Your goal — Copy out all lines of the listing below that hold "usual".

Supplied data —
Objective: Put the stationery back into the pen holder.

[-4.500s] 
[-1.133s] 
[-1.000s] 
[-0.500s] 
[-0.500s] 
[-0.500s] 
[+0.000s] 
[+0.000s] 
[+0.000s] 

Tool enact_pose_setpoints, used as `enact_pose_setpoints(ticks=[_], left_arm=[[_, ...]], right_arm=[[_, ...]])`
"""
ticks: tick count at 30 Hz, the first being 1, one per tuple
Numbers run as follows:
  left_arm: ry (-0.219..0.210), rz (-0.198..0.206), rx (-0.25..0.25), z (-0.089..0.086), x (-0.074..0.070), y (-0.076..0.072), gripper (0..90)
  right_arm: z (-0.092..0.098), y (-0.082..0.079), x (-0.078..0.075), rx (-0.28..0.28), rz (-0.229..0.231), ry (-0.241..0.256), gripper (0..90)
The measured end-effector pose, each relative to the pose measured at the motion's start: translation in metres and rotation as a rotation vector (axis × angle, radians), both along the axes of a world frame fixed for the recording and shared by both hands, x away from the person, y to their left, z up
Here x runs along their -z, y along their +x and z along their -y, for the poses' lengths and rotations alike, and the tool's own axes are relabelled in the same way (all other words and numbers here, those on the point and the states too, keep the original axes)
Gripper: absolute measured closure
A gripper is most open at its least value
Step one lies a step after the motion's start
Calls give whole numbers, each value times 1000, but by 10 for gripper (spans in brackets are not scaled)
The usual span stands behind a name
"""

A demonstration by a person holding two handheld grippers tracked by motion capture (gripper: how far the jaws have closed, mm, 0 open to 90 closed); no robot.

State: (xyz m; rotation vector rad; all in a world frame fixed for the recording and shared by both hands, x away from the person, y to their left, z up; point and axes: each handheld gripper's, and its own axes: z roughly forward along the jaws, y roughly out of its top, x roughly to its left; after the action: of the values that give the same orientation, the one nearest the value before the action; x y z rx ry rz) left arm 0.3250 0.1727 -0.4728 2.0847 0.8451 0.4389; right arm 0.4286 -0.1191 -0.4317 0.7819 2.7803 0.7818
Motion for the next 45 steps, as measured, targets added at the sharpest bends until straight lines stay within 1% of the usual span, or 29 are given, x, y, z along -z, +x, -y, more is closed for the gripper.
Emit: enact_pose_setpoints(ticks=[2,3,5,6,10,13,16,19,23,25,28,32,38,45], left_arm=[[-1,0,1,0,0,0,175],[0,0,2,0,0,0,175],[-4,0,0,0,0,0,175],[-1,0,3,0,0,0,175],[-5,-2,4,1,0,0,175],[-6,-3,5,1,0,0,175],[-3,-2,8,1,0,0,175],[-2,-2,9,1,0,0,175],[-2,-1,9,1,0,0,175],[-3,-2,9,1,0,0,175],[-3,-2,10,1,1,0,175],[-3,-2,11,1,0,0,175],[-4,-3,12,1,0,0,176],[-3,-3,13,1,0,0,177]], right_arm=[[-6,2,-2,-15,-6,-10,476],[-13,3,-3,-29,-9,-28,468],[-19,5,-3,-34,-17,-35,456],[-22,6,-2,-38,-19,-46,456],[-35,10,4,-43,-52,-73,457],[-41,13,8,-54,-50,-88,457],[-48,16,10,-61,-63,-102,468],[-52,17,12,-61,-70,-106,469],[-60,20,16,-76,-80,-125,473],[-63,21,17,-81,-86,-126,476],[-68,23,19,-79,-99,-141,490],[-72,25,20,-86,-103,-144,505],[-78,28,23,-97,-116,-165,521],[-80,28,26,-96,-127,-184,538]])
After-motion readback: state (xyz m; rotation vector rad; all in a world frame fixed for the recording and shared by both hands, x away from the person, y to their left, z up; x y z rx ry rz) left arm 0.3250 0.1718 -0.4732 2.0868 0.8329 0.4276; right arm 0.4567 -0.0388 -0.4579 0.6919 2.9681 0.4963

Completed task —
The usual span stands behind a name
Motion for the next 45 steps, as measured, targets added at the sharpest bends until straight lines stay within 1% of the usual span, or 29 are given, x, y, z along -z, +x, -y, more is closed for the gripper.

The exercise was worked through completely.